%%

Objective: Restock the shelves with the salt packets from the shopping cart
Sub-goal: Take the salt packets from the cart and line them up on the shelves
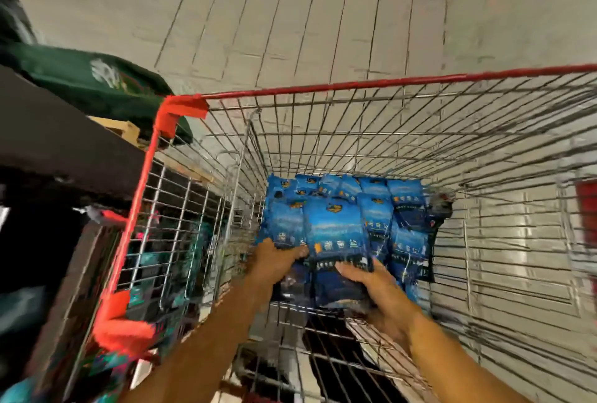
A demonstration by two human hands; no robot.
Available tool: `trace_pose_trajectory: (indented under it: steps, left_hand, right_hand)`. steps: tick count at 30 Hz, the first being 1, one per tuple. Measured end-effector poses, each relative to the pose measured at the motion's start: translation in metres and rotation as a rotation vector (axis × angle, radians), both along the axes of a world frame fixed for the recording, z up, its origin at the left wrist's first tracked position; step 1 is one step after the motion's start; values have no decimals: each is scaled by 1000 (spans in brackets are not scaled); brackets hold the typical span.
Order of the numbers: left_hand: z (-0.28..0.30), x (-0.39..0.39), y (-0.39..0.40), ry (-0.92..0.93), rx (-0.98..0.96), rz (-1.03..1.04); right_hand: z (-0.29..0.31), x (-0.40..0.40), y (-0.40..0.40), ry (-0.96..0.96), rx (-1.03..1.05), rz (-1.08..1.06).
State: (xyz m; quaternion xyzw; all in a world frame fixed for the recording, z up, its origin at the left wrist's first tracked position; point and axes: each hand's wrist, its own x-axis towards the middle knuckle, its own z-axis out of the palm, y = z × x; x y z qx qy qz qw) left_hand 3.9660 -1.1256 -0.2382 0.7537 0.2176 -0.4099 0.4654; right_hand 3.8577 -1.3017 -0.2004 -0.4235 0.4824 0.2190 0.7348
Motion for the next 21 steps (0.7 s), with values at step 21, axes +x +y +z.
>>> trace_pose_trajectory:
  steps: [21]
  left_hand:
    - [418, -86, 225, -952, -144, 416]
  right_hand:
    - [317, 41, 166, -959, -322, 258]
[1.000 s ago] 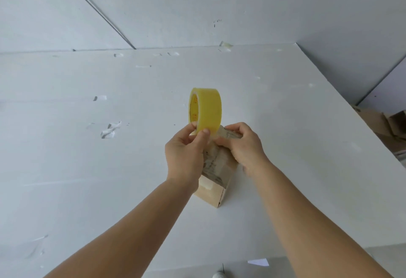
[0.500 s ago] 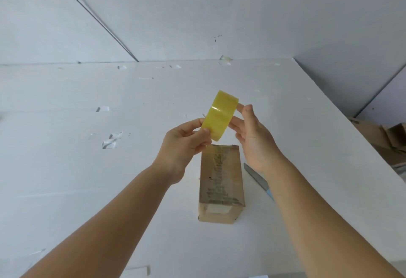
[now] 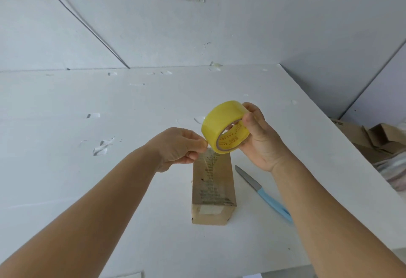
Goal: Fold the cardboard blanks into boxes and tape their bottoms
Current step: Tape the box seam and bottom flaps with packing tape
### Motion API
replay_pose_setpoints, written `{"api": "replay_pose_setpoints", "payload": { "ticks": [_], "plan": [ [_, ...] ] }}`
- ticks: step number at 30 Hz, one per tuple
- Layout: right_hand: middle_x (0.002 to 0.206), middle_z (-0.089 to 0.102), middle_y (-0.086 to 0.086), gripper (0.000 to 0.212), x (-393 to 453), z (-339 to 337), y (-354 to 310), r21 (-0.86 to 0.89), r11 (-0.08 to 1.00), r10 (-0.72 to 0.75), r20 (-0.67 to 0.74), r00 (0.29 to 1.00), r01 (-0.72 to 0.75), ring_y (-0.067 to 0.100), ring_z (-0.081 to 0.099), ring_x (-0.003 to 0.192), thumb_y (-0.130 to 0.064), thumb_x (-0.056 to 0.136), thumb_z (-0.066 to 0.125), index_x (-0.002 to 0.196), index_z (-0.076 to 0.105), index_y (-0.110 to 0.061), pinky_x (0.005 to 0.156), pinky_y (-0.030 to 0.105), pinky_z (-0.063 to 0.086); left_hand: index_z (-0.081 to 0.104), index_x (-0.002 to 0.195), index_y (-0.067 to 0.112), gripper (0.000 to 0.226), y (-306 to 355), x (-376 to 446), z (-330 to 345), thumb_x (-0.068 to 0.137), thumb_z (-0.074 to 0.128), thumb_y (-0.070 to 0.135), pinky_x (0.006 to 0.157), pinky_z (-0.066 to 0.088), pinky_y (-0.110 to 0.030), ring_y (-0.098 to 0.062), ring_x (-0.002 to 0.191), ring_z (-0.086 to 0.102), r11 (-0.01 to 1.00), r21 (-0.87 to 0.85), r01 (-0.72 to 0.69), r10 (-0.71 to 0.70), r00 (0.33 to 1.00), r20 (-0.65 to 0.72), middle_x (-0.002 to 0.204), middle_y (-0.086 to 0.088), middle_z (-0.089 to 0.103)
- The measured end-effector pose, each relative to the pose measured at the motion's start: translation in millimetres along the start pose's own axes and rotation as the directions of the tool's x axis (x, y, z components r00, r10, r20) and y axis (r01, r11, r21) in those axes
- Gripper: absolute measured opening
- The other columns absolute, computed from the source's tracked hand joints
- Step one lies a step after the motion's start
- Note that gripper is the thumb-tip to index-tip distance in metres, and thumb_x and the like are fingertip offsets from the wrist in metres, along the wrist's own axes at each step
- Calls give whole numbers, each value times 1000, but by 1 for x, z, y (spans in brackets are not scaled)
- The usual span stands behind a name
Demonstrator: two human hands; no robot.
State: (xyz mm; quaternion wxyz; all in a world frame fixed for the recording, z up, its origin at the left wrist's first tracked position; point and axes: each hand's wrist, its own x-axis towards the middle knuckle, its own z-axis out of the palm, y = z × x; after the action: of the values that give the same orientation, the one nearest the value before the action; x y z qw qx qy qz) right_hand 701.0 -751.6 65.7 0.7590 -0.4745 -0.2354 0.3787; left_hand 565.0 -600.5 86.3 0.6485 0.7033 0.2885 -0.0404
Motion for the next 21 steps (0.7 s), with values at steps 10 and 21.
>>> {"api": "replay_pose_setpoints", "payload": {
  "ticks": [10, 21],
  "plan": [
    [78, 49, -5, 77, -6, -1, -10, 5, 997, -80, -52, 995, 81, 13, 53, 76, -70, 33, 83, 95, 56, -34, 81, 35, 46, 67, 85, 5, 3, 8, -2, 10, 86, 67, 7, 61, 56, -22, -13, 63, 65, 984, -177, -8, 6, 1000, -10, 74, -9, 67],
    [79, 52, -8, 25, -17, -3, -26, -412, 906, -206, -222, 953, 100, 10, 48, 71, -54, 63, 64, 81, 66, -36, 74, 31, 44, 69, 78, 0, 9, 6, 2, -9, 84, 66, 5, 60, 53, -18, -10, 59, 59, 993, 116, -29, 45, 989, -138, 68, -7, 62]
  ]
}}
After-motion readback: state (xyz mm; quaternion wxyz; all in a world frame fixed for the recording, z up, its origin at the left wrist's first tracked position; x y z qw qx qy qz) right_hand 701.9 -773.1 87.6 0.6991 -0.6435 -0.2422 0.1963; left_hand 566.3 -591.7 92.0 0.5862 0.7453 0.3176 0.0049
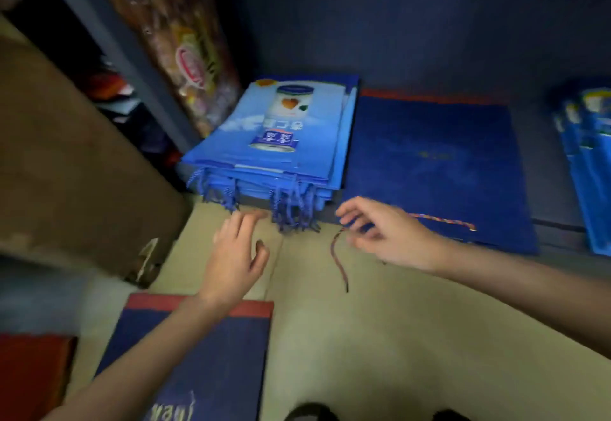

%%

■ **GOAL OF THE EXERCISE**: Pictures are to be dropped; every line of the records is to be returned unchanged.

■ **EXERCISE OUTPUT**:
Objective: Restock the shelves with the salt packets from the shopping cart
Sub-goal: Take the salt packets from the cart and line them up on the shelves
A demonstration by two human hands; no robot.
Available tool: `trace_pose_trajectory: (indented under it: steps, left_hand, right_hand)`. steps: tick count at 30 Hz, the first being 1, one per tuple. Measured end-effector poses, each relative to the pose measured at the motion's start: translation in metres and rotation as a rotation vector (axis × angle, radians), both along the axes of a world frame fixed for the recording, z up, its origin at the left wrist's first tracked position; step 1 is one step after the motion's start; values have no decimals: each is scaled by 1000 (spans in brackets are not scaled); brackets hold the typical span.
Order of the numbers: left_hand: z (-0.28..0.30), x (-0.39..0.39), y (-0.39..0.40), ry (-0.92..0.93), rx (-0.98..0.96), rz (-1.03..1.04); right_hand: z (-0.29..0.31), x (-0.40..0.40), y (-0.40..0.40), ry (-0.96..0.96), rx (-1.03..1.05), rz (-1.08..1.06).
State: (xyz m; quaternion xyzw; all in a world frame fixed for the recording, z up, its origin at the left wrist's first tracked position; point and axes: each hand's wrist, its own x-axis towards the middle knuckle, its own z-axis out of the palm, y = z × x; x y z qx qy qz qw) left_hand 3.9660 -1.1256 -0.2382 0.7537 0.2176 -0.4099 0.4654; right_hand 3.8577 -1.3017 -0.2004 -0.4235 0.4824 0.2190 0.7348
Motion for the next 21 steps (0.7 s), with values at step 21, axes +x +y +z.
>>> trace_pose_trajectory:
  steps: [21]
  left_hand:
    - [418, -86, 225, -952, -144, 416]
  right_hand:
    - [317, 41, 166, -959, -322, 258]
[1.000 s ago] 
[0.500 s ago] 
[now] 
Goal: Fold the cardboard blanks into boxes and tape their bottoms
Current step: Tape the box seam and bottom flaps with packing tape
### Motion API
replay_pose_setpoints, written `{"api": "replay_pose_setpoints", "payload": { "ticks": [_], "plan": [ [_, ...] ] }}`
- ticks: step number at 30 Hz, one per tuple
- Layout: right_hand: middle_x (0.002 to 0.206), middle_z (-0.089 to 0.102), middle_y (-0.086 to 0.086), gripper (0.000 to 0.212), x (-393 to 453), z (-339 to 337), y (-354 to 310), r21 (-0.86 to 0.89), r11 (-0.08 to 1.00), r10 (-0.72 to 0.75), r20 (-0.67 to 0.74), r00 (0.29 to 1.00), r01 (-0.72 to 0.75), ring_y (-0.067 to 0.100), ring_z (-0.081 to 0.099), ring_x (-0.003 to 0.192), thumb_y (-0.130 to 0.064), thumb_x (-0.056 to 0.136), thumb_z (-0.066 to 0.125), index_x (-0.002 to 0.196), index_z (-0.076 to 0.105), index_y (-0.110 to 0.061), pinky_x (0.005 to 0.156), pinky_y (-0.030 to 0.105), pinky_z (-0.063 to 0.086); left_hand: index_z (-0.081 to 0.104), index_x (-0.002 to 0.195), index_y (-0.067 to 0.112), gripper (0.000 to 0.226), y (-306 to 355), x (-376 to 446), z (-330 to 345), thumb_x (-0.068 to 0.137), thumb_z (-0.074 to 0.128), thumb_y (-0.070 to 0.135), pinky_x (0.006 to 0.157), pinky_z (-0.066 to 0.088), pinky_y (-0.110 to 0.030), ring_y (-0.098 to 0.062), ring_x (-0.002 to 0.191), ring_z (-0.086 to 0.102), r11 (-0.01 to 1.00), r21 (-0.87 to 0.85), r01 (-0.72 to 0.69), r10 (-0.71 to 0.70), r00 (0.33 to 1.00), r20 (-0.65 to 0.72), middle_x (-0.002 to 0.204), middle_y (-0.086 to 0.088), middle_z (-0.089 to 0.103)
- The measured end-effector pose, each relative to the pose measured at the motion's start: translation in millimetres along the start pose's own axes and rotation as the directions of the tool's x axis (x, y, z components r00, r10, r20) and y axis (r01, r11, r21) in those axes
- Gripper: absolute measured opening
- The other columns absolute, computed from the source's tracked hand joints
- Step one lies a step after the motion's start
- Note that gripper is the thumb-tip to index-tip distance in metres, and thumb_x and the like are fingertip offsets from the wrist in metres, along the wrist's own axes at each step
- Calls give whole numbers, each value times 1000, but by 1 for x, z, y (spans in brackets are not scaled)
- The usual span stands behind a name
Demonstrator: two human hands; no robot.
State: (xyz mm; quaternion wxyz; all in a world frame fixed for the recording, z up, its origin at the left wrist's first tracked position; point and axes: each hand's wrist, its own x-axis towards the middle knuckle, its own z-axis out of the palm, y = z × x; after the action: of the values that give the same orientation, the one nearest the value before the action; x y z qw qx qy qz) right_hand 701.0 -751.6 65.7 0.7590 -0.4745 -0.2354 0.3787; left_hand 565.0 -600.5 86.3 0.6485 0.7033 0.2885 -0.0404
Motion for the next 21 steps (0.7 s), with values at steps 10 and 21.
>>> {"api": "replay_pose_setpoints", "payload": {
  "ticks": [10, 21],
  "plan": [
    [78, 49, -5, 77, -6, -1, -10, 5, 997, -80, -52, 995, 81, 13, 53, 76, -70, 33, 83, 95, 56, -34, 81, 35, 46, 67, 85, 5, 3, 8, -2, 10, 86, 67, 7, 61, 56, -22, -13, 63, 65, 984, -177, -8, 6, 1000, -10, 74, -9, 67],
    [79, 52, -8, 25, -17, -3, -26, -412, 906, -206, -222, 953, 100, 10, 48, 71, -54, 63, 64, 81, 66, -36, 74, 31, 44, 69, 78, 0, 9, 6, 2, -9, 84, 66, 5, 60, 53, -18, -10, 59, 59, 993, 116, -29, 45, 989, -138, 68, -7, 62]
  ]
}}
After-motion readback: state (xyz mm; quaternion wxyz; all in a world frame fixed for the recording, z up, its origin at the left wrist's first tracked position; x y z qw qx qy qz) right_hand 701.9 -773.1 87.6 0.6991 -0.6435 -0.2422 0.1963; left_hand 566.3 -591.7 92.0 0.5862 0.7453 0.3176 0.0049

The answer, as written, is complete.